Siamo in piazza per Sylla. Fratello e concittadino senegalese, compagno di lotte, sarto eccellente, accompagnatore del Piedibus di Caserta, calciatore per divertimento.
Sylla è morto venerdì 26 settembre 2025 nel Carcere di Santa Maria Capua Vetere a poche ore dal suo arrivo lì.
Sylla prima di entrare in carcere era stato trattenuto tra l’Ospedale e la Polizia Ferroviaria di Caserta.
Sylla non era in sé quando giovedì è stato fermato perché avrebbe aggredito delle persone.
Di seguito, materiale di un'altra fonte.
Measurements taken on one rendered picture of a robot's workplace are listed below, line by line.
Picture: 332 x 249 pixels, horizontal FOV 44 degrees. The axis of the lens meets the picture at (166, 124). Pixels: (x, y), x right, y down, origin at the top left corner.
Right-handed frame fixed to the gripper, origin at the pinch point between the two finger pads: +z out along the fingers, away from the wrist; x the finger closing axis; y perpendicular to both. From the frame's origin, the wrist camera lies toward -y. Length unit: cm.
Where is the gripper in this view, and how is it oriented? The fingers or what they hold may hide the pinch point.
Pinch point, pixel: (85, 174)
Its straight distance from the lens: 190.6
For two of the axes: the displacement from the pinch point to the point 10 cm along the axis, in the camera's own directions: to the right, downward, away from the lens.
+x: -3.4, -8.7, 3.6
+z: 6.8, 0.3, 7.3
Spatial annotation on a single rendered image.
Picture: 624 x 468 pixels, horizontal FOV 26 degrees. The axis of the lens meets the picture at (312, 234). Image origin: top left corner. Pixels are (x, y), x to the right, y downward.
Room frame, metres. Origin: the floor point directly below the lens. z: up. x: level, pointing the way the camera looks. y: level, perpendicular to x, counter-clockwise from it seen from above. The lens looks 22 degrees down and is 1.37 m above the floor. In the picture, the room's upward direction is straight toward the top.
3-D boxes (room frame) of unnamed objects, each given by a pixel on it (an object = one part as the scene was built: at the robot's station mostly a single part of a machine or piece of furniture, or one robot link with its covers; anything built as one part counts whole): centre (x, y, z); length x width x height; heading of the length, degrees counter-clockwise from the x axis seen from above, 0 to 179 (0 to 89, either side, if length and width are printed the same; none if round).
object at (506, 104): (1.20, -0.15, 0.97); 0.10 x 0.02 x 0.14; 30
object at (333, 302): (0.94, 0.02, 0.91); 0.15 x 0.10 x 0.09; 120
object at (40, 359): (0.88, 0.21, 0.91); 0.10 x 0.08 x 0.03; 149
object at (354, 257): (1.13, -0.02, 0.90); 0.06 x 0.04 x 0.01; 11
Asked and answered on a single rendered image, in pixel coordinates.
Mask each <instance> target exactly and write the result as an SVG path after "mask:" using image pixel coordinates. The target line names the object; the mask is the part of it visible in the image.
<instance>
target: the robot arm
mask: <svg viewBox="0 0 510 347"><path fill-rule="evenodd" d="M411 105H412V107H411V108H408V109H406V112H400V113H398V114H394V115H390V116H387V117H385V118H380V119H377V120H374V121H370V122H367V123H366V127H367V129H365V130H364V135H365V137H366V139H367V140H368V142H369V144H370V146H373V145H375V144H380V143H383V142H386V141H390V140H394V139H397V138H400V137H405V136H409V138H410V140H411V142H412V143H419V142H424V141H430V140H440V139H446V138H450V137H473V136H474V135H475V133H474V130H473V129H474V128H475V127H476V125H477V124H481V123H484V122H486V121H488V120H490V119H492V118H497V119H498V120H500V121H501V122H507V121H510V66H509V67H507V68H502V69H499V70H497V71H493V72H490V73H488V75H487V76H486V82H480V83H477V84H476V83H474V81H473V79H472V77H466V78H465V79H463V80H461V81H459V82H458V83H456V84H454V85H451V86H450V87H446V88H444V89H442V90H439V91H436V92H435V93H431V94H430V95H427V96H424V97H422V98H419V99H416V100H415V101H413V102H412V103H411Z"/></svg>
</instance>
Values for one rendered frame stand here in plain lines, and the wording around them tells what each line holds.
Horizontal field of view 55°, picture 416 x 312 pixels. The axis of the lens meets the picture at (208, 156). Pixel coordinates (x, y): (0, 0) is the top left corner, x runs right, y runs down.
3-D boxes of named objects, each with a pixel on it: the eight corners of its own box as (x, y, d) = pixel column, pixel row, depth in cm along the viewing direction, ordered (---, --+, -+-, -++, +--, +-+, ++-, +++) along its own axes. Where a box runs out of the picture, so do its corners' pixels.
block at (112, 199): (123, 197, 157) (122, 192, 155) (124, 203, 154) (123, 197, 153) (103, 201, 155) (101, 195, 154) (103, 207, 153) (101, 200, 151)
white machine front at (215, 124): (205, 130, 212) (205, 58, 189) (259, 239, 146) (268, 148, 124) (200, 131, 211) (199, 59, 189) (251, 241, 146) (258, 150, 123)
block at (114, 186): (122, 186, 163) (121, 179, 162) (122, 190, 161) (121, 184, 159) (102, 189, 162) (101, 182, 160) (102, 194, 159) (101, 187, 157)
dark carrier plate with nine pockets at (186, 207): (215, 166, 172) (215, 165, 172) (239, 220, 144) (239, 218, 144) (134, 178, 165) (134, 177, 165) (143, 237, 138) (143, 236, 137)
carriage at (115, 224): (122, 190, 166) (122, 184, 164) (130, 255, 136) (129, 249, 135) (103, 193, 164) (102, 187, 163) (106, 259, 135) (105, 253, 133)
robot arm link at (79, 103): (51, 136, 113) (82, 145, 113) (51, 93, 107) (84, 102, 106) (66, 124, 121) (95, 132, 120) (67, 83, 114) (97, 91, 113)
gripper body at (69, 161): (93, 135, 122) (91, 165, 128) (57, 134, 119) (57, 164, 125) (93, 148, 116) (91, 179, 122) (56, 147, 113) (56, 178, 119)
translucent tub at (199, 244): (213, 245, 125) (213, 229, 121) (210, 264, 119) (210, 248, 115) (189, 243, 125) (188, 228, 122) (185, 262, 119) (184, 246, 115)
Un episodio inatteso: era fragile e bisognoso di cure. Come è stato curato e trattenuto?
La morte di Sylla impone una riflessione profonda sulle cause e sulle responsabilità. Chiediamo con forza rispetto per la vita di Sylla. Un ragazzo che ha contribuito a migliorare Caserta, che ha faticosamente costruito la sua vita in Italia e che sosteneva quella dei suoi familiari in Senegal. Vogliamo verità e giustizia per il nostro concittadino senegalese morto a 35 anni in sole 24 h!
Non si può morire così, nei luoghi che dovrebbero tutelare le persone fragili e che invece oggi ci appaiono opachi e disumani.
Basta morti di Stato: nessuno altro entri in carcere per non uscirne vivo!